> WHAT YOU HAVE TO DO:
Your answer should be only the lines below from the one with "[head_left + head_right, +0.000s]" to the one with "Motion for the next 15", repeated exactly, ends included.
....
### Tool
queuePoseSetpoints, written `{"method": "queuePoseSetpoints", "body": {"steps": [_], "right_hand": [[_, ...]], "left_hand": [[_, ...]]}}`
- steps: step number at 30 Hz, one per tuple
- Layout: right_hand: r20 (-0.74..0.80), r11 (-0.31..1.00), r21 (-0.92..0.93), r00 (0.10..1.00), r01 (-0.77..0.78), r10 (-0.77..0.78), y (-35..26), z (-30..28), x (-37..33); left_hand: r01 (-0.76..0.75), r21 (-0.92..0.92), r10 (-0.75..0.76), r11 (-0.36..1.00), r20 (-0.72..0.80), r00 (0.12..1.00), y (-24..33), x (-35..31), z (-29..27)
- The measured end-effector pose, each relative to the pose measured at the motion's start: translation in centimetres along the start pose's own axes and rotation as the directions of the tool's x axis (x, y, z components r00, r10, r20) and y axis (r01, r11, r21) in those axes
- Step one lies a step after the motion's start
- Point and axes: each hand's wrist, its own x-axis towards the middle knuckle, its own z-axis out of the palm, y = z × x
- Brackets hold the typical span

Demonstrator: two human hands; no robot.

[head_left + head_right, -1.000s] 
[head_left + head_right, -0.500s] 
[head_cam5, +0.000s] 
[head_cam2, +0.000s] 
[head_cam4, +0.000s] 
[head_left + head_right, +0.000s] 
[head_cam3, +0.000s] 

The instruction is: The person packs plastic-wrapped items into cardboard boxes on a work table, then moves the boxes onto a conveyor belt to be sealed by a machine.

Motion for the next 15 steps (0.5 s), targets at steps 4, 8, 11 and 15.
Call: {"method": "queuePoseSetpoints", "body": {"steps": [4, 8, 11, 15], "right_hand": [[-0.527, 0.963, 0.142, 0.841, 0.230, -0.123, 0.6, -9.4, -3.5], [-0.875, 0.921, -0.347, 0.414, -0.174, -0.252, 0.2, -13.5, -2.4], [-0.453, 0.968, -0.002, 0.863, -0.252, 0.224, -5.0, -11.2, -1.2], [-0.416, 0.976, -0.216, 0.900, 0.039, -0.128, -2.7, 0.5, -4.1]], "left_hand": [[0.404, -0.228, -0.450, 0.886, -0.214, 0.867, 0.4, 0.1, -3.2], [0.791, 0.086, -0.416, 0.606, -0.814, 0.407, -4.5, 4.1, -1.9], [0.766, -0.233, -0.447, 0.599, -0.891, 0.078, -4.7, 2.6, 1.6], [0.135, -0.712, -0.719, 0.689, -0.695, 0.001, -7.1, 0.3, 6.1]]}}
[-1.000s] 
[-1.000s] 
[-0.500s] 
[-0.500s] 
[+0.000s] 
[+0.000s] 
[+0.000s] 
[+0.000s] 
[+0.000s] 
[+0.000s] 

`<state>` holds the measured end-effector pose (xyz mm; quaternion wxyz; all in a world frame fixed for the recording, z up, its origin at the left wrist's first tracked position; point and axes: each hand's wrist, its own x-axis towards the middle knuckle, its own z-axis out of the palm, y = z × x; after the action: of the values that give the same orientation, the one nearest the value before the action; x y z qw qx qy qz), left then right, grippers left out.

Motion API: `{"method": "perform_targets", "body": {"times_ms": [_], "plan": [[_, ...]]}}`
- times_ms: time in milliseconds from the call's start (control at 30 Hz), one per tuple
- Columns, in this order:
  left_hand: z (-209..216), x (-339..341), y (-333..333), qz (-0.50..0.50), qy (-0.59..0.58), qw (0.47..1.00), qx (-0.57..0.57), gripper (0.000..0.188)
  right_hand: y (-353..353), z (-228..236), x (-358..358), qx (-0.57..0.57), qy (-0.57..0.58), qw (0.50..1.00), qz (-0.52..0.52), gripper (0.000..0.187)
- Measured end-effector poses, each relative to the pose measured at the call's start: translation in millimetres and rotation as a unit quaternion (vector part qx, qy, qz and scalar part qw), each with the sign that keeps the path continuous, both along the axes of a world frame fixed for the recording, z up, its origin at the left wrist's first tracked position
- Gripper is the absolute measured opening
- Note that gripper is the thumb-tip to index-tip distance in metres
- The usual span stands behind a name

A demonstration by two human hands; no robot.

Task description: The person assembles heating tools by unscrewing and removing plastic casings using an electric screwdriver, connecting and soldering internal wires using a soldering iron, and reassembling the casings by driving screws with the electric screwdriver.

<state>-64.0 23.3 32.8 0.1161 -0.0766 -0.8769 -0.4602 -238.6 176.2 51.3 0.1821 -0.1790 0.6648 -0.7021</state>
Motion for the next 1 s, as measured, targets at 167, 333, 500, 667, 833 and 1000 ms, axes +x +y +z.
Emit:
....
> EXERCISE ANSWER:
[head_left + head_right, +0.000s] 
[head_cam3, +0.000s] 

The instruction is: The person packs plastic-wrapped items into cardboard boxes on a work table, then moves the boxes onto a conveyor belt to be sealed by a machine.

Motion for the next 15 steps (0.5 s), targets at steps 4, 8, 11 and 15.

This answer has now been given in full.